Please return the data word for word and leave out any picture it contains.

═════ Provided data

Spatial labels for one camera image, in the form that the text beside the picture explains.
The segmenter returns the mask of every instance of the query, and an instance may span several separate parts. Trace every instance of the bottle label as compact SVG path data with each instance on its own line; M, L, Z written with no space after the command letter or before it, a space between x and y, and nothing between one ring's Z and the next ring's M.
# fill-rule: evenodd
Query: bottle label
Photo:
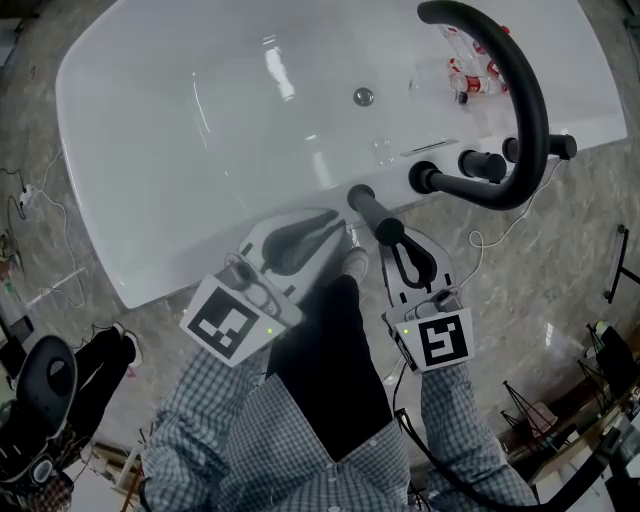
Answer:
M473 48L480 55L486 55L487 54L487 50L485 50L482 46L480 46L480 43L478 43L478 41L474 41L473 42Z
M454 73L462 73L462 65L458 59L449 59L449 68Z
M479 93L485 92L487 90L487 80L486 78L483 80L479 76L469 76L467 75L467 92L471 93Z

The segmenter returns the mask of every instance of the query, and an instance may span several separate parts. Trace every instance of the person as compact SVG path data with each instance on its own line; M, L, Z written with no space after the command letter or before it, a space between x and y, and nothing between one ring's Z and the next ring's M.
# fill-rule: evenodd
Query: person
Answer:
M12 493L0 492L0 500L4 494L8 510L69 510L74 482L63 470L80 459L82 448L98 430L104 411L127 368L137 368L142 364L137 337L119 323L101 330L75 353L75 357L78 391L65 427L59 436L49 441L47 447L54 460L55 472L36 492L26 496L18 498Z
M352 250L318 314L274 343L259 387L261 354L234 368L196 354L143 452L143 508L408 510L408 456L359 310L367 268L367 253ZM430 449L462 480L505 504L536 504L476 408L464 364L424 373L421 407ZM434 510L481 510L435 472L426 487Z

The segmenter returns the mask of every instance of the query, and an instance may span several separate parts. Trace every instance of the gray tile floor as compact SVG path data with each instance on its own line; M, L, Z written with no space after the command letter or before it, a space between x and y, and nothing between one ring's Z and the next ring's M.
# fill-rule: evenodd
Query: gray tile floor
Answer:
M41 18L30 22L9 63L0 74L1 165L20 167L27 183L41 186L48 163L60 147L54 84L58 66L71 43L112 0L51 0ZM580 379L575 363L588 345L585 324L607 318L627 334L637 325L640 287L621 282L613 306L602 298L615 226L631 229L627 264L640 271L640 78L629 39L622 27L624 12L613 0L581 0L609 59L626 114L627 140L584 151L561 165L551 184L498 247L488 249L484 263L463 290L474 315L477 357L469 364L479 406L496 432L507 425L499 411L511 407L502 382L508 379L532 400L557 397ZM58 293L45 295L29 314L39 335L55 333L79 344L91 323L119 320L141 340L145 364L128 375L109 405L100 427L105 440L131 446L137 429L148 425L154 407L171 388L194 350L177 327L192 291L185 291L133 311L117 298L79 215L62 159L51 167L47 191L68 211L68 236L76 255L86 305L76 309ZM19 194L17 177L0 176L0 204ZM41 286L51 286L73 271L64 245L61 210L38 197L27 209L27 221L11 211L26 277L16 276L25 303ZM497 240L518 212L490 212L448 196L436 196L402 214L447 249L458 282L474 268L479 250L468 233L480 230L486 243ZM0 213L6 225L6 211ZM363 245L373 248L371 238ZM380 314L388 301L379 257L372 252L371 272L362 286L361 307L376 368L391 371L398 352ZM61 285L80 300L76 279ZM551 344L547 333L551 330ZM398 403L419 417L419 379L408 375Z

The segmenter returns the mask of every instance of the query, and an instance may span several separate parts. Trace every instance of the white bathtub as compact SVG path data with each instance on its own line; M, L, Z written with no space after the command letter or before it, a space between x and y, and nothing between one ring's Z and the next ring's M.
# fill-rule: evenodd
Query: white bathtub
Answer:
M552 133L579 149L626 136L617 90L576 0L468 2L511 29L538 76ZM514 135L509 97L453 102L451 47L417 0L120 0L72 46L56 96L91 240L135 307L220 270L256 219L346 194L388 208L421 196L428 159L459 175L471 148ZM420 94L409 83L425 75ZM354 103L359 87L369 107ZM413 156L415 148L458 142Z

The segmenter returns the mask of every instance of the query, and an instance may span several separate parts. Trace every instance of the metal stand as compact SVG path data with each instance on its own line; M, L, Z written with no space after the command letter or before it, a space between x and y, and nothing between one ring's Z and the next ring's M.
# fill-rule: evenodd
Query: metal stand
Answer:
M524 421L522 422L517 420L513 416L508 415L505 411L500 411L500 414L507 421L507 423L509 423L509 426L511 426L511 428L513 428L516 432L518 432L520 429L524 430L525 427L522 425L522 423L529 427L528 431L531 434L531 438L526 439L526 442L527 447L532 453L543 450L547 446L552 446L553 442L549 440L549 438L555 433L554 424L551 423L542 414L540 414L540 412L538 412L538 410L533 407L533 405L531 405L526 398L524 398L520 393L513 389L506 380L503 382L503 384L504 387L507 388L507 392L509 393L509 395L511 395L516 408L525 417ZM542 429L538 428L537 425L539 425L540 422L536 422L534 420L534 415L540 417L542 421L549 426L549 429L543 431ZM533 450L531 448L531 445L529 444L531 441L533 441L536 450ZM565 440L563 444L568 446L570 443Z
M624 255L627 251L627 241L629 240L629 230L624 227L624 224L618 226L618 237L622 236L622 245L620 248L620 254L618 255L618 261L615 264L615 272L613 274L613 282L611 287L604 292L604 298L607 299L609 304L613 302L613 297L618 288L618 281L620 280L620 274L627 276L629 279L640 285L640 277L626 269L624 265Z

══════════

§ Problem solution
Spatial labels for one camera image, in the form that the text beside the picture explains.
The segmenter returns the mask of every instance of the query, and an instance may span several separate parts. Trace every instance of the bottle label as compact SVG path data with each instance on its own line; M, L, Z written with no space after the command letter or before it, a space between x and y, and nothing between one ring's Z and the next ring's M.
# fill-rule: evenodd
Query: bottle label
Photo:
Answer:
M473 48L480 55L486 55L487 54L487 50L485 50L482 46L480 46L480 43L478 43L478 41L474 41L473 42Z
M454 73L462 73L462 65L458 59L449 59L449 68Z
M479 93L485 92L487 90L487 80L486 78L483 80L479 76L469 76L467 75L467 92L471 93Z

The segmenter returns the mask of every instance of the query, and an instance may span several separate parts. Trace every instance of the person as compact SVG path data with each instance on its own line; M, L, Z written with no space after the command letter or before it, a space between x and y, and nothing between one ring's Z and the next ring's M.
# fill-rule: evenodd
Query: person
Answer:
M12 493L0 492L0 500L4 494L8 510L69 510L74 482L63 470L80 459L82 448L98 430L104 411L127 368L137 368L142 364L137 337L119 323L101 330L75 353L75 357L78 391L65 427L59 436L49 441L47 447L54 460L55 472L36 492L26 496L18 498Z
M352 250L318 314L274 343L259 387L261 354L234 368L196 354L143 452L143 508L408 510L408 456L359 310L367 268L367 253ZM430 449L462 480L505 504L536 504L476 408L464 364L424 373L421 407ZM434 510L481 510L435 472L426 487Z

The segmenter returns the mask of every instance of the query, and an instance may span several separate parts. Trace every instance of the gray tile floor as compact SVG path data with each instance on its own line; M, L, Z written with no space after the command letter or before it, a space between x and y, and nothing between one ring's Z and the next ring's M.
# fill-rule: evenodd
Query: gray tile floor
Answer:
M41 18L30 22L9 63L0 74L1 165L20 167L27 183L41 186L48 163L60 147L54 84L58 66L71 43L112 0L51 0ZM580 379L575 363L588 345L585 324L607 318L627 334L637 325L640 287L621 282L613 306L602 298L615 226L631 229L627 264L640 271L640 78L629 39L622 27L624 12L613 0L581 0L609 59L626 114L627 140L584 151L561 165L551 184L498 247L488 249L484 263L463 290L474 315L477 357L469 364L479 406L496 432L507 425L499 411L511 407L502 382L508 379L532 400L557 397ZM58 293L45 295L29 314L39 335L55 333L79 344L91 323L119 320L141 340L145 364L128 375L109 405L100 427L105 440L131 446L137 429L148 425L154 407L171 388L194 350L177 327L192 291L185 291L133 311L117 298L79 215L62 159L51 167L47 191L68 211L68 236L76 255L86 305L76 309ZM19 194L17 177L0 176L0 204ZM41 286L51 286L73 271L64 245L61 210L38 197L27 209L27 221L11 211L26 277L16 276L25 303ZM497 240L518 212L490 212L448 196L436 196L402 214L447 249L458 282L474 268L479 250L468 233L480 230L486 243ZM0 213L6 225L6 211ZM363 245L373 248L371 238ZM380 314L388 301L379 257L372 252L371 272L362 286L361 307L376 368L391 371L398 352ZM61 285L80 300L76 279ZM551 344L547 333L551 330ZM398 403L419 417L419 379L408 375Z

The segmenter returns the mask of every instance of the query, and an instance may span several separate parts. Trace every instance of the white bathtub as compact SVG path data with each instance on its own line; M, L, Z written with no space after the command letter or before it, a space between x and y, and nothing between one ring's Z and the next ring's M.
# fill-rule: evenodd
Query: white bathtub
Answer:
M552 133L579 149L626 136L617 90L576 0L468 2L511 29L538 76ZM514 135L509 97L453 102L451 47L417 0L120 0L72 46L56 96L91 240L135 307L220 270L256 219L346 194L388 208L421 196L428 159L459 175L471 148ZM420 94L409 83L425 75ZM354 103L359 87L369 107ZM413 156L415 148L458 142Z

The segmenter returns the mask of every instance of the query, and an instance may span several separate parts. Trace every instance of the metal stand as compact SVG path data with each instance on its own line; M, L, Z written with no space after the command letter or before it, a space between x and y, and nothing between one ring's Z and the next ring's M.
# fill-rule: evenodd
Query: metal stand
Answer:
M524 421L522 422L517 420L513 416L508 415L505 411L500 411L500 414L507 421L507 423L509 423L509 426L511 426L511 428L513 428L516 432L518 432L520 429L524 430L525 427L522 425L522 423L529 427L528 431L531 434L531 438L526 439L526 442L527 447L532 453L543 450L547 446L552 446L553 442L549 440L549 438L555 433L554 424L551 423L542 414L540 414L540 412L538 412L538 410L533 407L533 405L531 405L526 398L524 398L520 393L513 389L506 380L503 382L503 384L504 387L507 388L507 392L509 393L509 395L511 395L516 408L525 417ZM542 429L538 428L537 425L539 425L540 422L536 422L534 420L534 415L540 417L542 421L549 426L549 429L543 431ZM533 450L531 448L531 445L529 444L531 441L533 441L536 450ZM565 440L563 444L568 446L570 443Z
M624 255L627 251L627 241L629 240L629 230L624 227L624 224L618 226L618 237L622 236L622 245L620 248L620 254L618 255L618 261L615 264L615 272L613 274L613 282L611 287L604 292L604 298L607 299L609 304L613 302L613 297L618 288L618 281L620 280L620 274L627 276L629 279L640 285L640 277L626 269L624 265Z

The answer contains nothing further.